▸ Work order: Somewhere below is a line with "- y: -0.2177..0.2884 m" and, later, a line with "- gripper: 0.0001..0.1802"; repeat those two lines and all the lines between them, exactly as they are.

▸ Material provided:
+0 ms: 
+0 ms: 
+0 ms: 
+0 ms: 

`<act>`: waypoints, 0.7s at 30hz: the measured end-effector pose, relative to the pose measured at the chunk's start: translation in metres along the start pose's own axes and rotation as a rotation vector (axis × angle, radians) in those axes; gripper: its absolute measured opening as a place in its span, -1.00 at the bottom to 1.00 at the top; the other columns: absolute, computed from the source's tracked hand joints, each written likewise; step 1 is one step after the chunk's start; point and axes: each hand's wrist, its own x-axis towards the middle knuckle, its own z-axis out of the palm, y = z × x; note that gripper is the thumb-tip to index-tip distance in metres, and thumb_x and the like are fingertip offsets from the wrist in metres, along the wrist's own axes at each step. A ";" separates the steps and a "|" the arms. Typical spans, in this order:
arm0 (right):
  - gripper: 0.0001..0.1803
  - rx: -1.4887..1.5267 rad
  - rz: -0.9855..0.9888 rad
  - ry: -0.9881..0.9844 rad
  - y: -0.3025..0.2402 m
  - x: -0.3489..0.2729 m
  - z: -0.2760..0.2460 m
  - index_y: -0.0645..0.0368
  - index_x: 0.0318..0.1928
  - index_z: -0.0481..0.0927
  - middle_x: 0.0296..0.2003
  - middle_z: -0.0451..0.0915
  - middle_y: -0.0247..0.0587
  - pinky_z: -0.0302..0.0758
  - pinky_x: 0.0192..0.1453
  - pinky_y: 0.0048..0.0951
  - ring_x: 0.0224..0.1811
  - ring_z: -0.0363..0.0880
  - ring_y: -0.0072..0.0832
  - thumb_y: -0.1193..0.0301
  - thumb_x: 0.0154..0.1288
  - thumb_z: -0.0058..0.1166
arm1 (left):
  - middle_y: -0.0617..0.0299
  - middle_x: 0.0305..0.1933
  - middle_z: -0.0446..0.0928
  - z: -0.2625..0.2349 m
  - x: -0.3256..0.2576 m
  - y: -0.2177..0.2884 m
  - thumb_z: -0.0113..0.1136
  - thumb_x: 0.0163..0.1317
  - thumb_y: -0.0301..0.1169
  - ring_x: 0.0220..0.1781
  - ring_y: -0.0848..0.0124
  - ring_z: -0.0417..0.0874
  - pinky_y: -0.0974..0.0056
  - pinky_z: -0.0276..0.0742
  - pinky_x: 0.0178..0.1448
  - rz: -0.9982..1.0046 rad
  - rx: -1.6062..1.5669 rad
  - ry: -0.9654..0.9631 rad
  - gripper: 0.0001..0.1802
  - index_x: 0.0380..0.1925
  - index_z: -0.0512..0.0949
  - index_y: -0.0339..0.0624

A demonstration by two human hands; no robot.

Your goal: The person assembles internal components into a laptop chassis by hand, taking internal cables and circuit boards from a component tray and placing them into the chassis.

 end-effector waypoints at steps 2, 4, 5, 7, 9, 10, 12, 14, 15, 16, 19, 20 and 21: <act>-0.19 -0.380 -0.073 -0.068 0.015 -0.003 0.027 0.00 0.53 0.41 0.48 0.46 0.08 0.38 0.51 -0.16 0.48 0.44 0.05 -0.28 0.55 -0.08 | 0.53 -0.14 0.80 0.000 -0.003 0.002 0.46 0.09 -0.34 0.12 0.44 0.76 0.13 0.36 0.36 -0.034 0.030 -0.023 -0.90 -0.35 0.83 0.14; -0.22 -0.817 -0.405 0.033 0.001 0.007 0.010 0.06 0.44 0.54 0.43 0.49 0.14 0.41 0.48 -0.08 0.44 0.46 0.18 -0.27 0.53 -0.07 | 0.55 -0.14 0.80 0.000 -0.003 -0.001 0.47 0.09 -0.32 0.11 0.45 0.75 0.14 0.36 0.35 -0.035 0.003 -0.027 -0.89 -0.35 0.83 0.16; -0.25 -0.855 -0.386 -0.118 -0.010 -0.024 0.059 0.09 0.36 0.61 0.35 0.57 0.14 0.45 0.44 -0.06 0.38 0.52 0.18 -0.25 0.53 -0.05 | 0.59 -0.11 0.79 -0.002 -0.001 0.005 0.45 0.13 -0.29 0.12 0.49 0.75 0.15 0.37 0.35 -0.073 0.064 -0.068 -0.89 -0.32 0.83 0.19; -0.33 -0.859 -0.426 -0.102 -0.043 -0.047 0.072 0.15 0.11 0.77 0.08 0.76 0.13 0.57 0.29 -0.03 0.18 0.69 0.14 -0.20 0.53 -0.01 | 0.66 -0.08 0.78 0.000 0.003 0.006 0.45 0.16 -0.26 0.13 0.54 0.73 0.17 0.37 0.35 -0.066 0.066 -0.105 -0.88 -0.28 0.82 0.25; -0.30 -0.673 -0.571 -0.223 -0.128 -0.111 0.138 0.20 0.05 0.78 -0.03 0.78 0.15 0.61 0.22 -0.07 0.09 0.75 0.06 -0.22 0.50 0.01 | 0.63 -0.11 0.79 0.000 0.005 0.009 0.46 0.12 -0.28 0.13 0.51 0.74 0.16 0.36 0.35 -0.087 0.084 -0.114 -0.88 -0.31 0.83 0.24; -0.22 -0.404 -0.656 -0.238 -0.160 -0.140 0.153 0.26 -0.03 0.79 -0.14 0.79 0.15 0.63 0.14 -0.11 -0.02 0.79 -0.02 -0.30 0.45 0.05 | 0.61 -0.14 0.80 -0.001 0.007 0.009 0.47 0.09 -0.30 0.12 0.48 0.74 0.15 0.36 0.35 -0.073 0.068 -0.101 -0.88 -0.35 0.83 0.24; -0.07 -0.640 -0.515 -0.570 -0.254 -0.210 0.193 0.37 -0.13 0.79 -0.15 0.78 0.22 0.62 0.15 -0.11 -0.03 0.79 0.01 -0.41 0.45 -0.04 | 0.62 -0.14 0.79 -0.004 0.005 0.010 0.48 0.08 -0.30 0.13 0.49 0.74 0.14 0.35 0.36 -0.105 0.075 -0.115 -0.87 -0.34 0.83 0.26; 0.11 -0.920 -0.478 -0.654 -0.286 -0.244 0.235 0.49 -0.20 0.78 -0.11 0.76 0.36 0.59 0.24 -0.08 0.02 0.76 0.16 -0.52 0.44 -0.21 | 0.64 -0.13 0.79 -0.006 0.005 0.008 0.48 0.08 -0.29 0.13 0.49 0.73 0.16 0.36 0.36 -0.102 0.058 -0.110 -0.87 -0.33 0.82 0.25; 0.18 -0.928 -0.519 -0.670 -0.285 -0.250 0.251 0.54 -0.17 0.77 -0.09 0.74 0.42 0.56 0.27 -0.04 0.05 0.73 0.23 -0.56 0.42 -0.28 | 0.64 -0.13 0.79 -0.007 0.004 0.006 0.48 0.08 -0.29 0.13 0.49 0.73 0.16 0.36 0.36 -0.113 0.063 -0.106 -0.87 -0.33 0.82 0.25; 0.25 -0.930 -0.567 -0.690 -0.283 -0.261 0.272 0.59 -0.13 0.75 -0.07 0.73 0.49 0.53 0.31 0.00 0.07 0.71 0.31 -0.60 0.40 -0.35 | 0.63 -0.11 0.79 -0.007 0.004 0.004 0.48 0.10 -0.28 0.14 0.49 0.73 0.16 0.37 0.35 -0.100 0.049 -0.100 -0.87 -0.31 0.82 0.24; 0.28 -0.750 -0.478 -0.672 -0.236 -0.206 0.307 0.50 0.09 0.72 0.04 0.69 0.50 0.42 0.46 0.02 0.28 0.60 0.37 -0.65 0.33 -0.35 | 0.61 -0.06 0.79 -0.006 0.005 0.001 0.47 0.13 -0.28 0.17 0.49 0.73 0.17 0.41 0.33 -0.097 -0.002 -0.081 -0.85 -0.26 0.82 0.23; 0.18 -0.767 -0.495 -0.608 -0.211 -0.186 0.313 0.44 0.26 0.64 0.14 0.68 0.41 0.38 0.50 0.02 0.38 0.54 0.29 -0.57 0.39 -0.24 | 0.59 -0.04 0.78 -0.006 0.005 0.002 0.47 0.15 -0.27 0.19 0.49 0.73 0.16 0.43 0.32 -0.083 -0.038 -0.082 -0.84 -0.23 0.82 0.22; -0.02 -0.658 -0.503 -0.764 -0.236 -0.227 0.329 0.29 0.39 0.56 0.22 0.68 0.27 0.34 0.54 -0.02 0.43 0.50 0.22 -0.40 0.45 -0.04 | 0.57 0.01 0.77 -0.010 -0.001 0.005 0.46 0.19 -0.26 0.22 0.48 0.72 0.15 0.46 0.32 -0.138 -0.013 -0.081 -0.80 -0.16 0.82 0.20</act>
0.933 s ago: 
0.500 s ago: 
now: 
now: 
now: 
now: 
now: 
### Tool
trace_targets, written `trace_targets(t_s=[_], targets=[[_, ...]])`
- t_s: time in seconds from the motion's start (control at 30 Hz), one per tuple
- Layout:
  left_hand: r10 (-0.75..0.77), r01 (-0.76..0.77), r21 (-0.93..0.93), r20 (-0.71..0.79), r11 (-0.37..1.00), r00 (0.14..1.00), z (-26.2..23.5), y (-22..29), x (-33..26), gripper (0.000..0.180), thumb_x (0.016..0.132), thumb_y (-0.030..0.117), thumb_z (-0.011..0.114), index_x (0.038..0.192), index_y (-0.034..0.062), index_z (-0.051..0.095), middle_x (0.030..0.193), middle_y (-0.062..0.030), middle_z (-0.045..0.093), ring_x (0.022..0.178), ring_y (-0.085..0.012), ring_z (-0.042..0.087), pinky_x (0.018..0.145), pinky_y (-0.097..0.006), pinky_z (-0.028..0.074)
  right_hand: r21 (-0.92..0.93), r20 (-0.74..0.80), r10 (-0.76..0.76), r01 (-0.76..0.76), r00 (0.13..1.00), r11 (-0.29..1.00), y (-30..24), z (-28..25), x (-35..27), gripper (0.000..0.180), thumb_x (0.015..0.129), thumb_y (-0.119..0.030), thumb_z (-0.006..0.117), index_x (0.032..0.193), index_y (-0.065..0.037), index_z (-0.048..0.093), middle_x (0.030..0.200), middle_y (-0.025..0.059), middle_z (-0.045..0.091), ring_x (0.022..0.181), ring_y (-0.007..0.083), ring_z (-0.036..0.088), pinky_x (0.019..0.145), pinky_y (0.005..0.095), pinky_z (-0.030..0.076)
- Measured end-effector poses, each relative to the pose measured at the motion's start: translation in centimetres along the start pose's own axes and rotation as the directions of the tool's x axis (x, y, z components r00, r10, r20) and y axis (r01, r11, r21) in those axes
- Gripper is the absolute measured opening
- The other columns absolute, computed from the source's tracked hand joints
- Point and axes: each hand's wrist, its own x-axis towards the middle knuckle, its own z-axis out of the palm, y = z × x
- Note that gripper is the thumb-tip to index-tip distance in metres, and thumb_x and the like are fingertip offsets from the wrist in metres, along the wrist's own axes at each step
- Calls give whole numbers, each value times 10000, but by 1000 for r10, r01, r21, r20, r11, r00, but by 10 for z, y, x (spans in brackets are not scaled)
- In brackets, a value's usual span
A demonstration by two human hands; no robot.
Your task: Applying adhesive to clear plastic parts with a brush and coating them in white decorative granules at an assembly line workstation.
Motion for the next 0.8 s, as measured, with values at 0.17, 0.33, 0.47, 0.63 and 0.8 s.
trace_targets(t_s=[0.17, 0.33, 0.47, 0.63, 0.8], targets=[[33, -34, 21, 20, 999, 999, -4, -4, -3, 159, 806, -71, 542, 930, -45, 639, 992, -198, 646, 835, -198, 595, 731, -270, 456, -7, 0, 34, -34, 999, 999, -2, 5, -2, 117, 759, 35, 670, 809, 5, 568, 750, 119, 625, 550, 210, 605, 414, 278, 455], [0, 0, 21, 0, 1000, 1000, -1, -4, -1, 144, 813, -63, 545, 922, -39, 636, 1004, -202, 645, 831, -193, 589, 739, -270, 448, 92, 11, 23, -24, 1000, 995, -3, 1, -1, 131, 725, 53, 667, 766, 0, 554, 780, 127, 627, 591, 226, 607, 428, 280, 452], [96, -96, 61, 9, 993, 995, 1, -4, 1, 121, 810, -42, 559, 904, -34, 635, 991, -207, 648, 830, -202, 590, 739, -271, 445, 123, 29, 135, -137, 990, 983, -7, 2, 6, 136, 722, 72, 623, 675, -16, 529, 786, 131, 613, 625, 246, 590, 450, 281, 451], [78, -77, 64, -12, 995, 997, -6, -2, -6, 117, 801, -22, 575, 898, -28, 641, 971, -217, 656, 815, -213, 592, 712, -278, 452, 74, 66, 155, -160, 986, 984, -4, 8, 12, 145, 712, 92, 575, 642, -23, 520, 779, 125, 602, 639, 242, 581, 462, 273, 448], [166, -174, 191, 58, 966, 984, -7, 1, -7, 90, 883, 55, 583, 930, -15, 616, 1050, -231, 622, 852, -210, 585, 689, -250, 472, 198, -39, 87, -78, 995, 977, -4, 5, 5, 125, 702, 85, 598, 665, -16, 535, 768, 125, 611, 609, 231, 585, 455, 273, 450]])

▸ Solution:
  - y: -0.2177..0.2884 m
  - thumb_z: -0.0113..0.1136
  - thumb_x: 0.0163..0.1317
  - thumb_y: -0.0301..0.1169
  - ring_x: 0.0220..0.1781
  - ring_y: -0.0848..0.0124
  - ring_z: -0.0417..0.0874
  - pinky_y: -0.0974..0.0056
  - pinky_z: -0.0276..0.0742
  - pinky_x: 0.0178..0.1448
  - rz: -0.9982..1.0046 rad
  - rx: -1.6062..1.5669 rad
  - ry: -0.9654..0.9631 rad
  - gripper: 0.0001..0.1802

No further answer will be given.